Every line from the line containing "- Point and" through the final line below is to be repeated exactly; no other line is.

━━━━━━━━━━━━━━━━━━━━━━━━━━━━━━

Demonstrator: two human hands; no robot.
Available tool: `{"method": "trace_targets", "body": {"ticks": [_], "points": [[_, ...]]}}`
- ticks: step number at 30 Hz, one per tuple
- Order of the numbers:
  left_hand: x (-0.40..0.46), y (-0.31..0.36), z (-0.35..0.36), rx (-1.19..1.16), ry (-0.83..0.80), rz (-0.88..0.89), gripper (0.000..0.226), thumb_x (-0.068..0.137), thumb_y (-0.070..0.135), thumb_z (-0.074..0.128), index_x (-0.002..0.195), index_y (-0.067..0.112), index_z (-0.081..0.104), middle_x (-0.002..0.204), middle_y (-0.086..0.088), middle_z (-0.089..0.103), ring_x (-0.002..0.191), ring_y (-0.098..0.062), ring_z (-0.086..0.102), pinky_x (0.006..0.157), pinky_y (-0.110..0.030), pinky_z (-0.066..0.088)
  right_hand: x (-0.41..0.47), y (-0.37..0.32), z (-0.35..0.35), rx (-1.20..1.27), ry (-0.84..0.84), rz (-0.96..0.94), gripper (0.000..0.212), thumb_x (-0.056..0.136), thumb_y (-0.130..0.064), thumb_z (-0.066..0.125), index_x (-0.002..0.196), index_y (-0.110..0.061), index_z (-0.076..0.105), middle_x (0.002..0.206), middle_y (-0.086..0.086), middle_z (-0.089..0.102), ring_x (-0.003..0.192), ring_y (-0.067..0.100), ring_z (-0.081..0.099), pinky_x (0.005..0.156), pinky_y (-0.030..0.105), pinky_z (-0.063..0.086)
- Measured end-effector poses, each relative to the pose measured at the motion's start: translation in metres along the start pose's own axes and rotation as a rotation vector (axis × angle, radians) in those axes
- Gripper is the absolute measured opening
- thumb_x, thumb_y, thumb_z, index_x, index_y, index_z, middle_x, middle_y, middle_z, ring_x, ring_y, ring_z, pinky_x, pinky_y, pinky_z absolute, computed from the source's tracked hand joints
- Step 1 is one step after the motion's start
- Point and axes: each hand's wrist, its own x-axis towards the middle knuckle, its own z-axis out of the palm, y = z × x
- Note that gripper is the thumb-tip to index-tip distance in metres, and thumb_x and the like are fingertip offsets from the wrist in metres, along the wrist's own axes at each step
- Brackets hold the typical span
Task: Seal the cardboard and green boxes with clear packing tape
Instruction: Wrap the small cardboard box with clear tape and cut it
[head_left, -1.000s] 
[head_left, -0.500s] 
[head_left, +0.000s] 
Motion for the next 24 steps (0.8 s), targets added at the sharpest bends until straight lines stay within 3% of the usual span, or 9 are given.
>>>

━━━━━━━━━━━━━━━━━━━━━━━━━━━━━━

Result for this exercise:
- Point and axes: each hand's wrist, its own x-axis towards the middle knuckle, its own z-axis out of the palm, y = z × x
- Note that gripper is the thumb-tip to index-tip distance in metres, and thumb_x and the like are fingertip offsets from the wrist in metres, along the wrist's own axes at each step
- Brackets hold the typical span
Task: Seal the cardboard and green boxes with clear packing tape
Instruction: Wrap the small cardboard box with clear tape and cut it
[head_left, -1.000s] 
[head_left, -0.500s] 
[head_left, +0.000s] 
Motion for the next 24 steps (0.8 s), targets added at the sharpest bends until straight lines stay within 3% of the usual span, or 9 are given.
>>>

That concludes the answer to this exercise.